◆ Prompt ◆
Scan the listing below and copy each line holding the word "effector".

◆ Dataset entries ◆
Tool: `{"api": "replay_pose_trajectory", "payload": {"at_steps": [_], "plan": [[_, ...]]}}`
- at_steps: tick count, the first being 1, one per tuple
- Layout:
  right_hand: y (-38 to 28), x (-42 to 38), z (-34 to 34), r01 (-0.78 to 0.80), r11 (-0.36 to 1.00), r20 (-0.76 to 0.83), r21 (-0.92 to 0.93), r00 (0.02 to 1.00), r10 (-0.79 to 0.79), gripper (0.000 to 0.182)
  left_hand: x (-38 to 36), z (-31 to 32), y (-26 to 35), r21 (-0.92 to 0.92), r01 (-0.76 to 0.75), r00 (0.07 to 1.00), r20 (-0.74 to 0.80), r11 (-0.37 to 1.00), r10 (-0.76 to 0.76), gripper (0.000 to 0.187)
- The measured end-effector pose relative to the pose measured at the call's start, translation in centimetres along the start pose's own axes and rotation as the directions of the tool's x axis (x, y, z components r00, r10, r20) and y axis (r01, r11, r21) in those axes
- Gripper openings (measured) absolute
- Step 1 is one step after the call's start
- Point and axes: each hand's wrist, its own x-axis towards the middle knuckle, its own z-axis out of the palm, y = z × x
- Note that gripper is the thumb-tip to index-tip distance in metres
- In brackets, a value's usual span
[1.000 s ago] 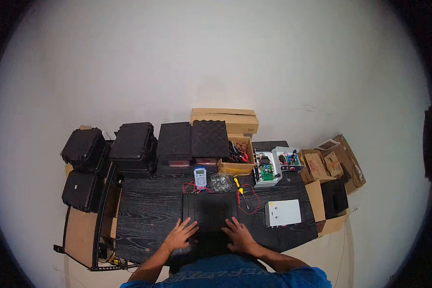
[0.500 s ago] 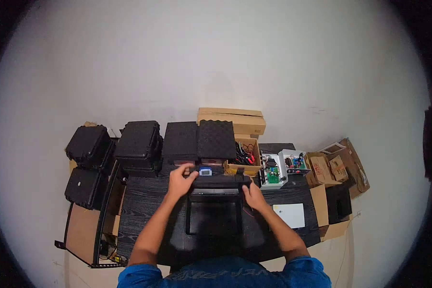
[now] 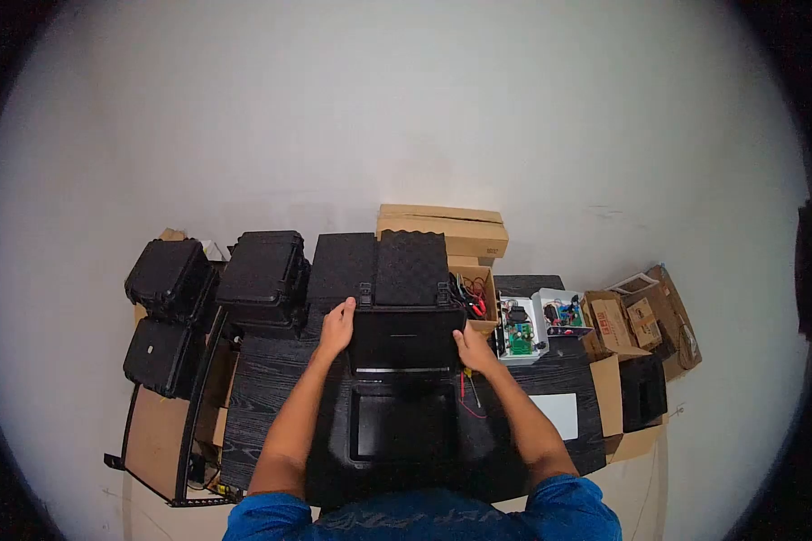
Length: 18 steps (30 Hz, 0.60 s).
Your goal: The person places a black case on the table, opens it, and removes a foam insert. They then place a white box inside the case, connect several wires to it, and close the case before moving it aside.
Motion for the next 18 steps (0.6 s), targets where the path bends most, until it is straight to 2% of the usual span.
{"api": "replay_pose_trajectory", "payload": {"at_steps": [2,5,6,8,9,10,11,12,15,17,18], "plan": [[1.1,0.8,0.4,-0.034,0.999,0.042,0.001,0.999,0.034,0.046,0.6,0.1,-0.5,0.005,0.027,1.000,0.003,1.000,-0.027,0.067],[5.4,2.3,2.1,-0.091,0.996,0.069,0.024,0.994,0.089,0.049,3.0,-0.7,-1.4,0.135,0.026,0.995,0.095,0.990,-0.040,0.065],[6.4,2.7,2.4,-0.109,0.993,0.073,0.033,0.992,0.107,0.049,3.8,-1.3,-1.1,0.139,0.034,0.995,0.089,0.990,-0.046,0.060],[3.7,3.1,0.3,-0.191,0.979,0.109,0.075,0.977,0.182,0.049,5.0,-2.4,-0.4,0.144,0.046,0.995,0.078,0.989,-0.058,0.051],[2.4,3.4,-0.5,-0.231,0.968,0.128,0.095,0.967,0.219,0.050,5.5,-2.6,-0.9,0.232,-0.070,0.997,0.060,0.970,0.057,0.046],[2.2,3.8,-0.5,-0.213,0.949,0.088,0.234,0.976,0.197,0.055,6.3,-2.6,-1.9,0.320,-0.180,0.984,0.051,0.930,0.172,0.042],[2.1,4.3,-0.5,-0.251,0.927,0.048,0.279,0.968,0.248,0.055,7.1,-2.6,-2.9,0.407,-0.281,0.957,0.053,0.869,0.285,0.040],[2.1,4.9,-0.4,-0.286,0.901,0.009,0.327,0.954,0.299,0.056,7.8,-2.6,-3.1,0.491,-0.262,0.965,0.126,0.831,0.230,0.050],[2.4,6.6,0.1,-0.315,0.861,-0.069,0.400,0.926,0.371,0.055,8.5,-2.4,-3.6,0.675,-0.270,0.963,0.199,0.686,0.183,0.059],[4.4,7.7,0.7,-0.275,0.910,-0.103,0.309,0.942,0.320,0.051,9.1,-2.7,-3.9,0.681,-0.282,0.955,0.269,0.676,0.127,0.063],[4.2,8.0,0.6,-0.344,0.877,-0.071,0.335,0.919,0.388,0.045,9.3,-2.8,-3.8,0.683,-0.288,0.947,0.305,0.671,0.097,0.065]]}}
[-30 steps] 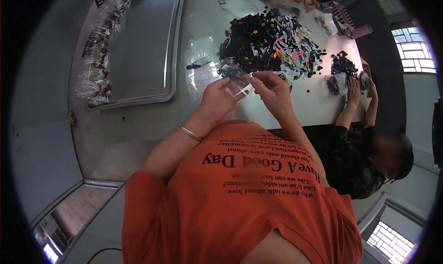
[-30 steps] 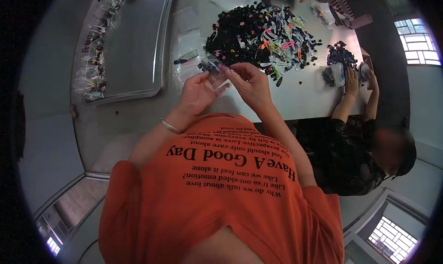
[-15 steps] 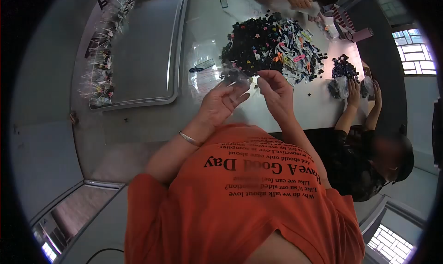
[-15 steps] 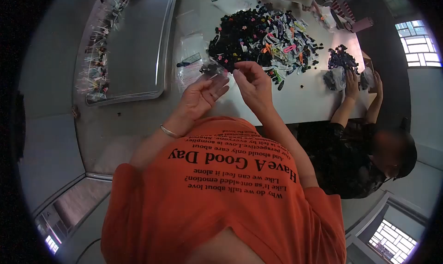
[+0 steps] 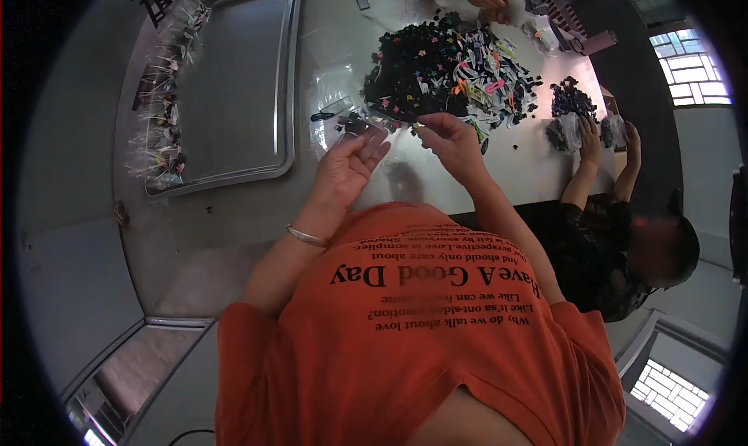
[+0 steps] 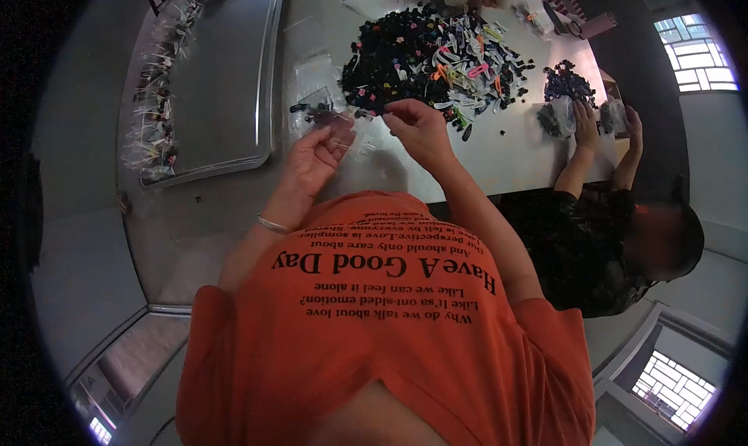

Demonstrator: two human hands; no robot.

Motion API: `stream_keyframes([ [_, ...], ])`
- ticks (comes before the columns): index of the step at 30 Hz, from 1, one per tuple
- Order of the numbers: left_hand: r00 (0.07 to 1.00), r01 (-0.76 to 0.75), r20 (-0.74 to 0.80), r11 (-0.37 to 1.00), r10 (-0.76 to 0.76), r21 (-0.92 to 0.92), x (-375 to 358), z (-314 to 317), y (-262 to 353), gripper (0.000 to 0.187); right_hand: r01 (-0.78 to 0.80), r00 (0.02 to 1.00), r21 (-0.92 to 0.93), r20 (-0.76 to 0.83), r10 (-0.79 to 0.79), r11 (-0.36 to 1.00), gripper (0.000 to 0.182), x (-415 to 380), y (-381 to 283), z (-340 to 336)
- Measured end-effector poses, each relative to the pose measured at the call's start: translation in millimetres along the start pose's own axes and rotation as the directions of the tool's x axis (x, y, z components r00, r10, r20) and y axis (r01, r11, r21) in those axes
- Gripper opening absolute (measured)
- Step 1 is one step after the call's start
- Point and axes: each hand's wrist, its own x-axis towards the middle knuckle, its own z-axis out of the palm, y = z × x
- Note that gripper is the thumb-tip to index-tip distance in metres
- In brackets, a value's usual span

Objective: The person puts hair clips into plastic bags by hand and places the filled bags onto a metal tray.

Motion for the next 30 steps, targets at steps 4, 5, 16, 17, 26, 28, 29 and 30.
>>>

◆ Solution for this task ◆
- The measured end-effector pose relative to the pose measured at the call's start, translation in centimetres along the start pose's own axes and rotation as the directions of the tool's x axis (x, y, z components r00, r10, r20) and y axis (r01, r11, r21) in those axes
- Measured end-effector poses, each relative to the pose measured at the call's start: translation in millimetres along the start pose's own axes and rotation as the directions of the tool's x axis (x, y, z components r00, r10, r20) and y axis (r01, r11, r21) in those axes

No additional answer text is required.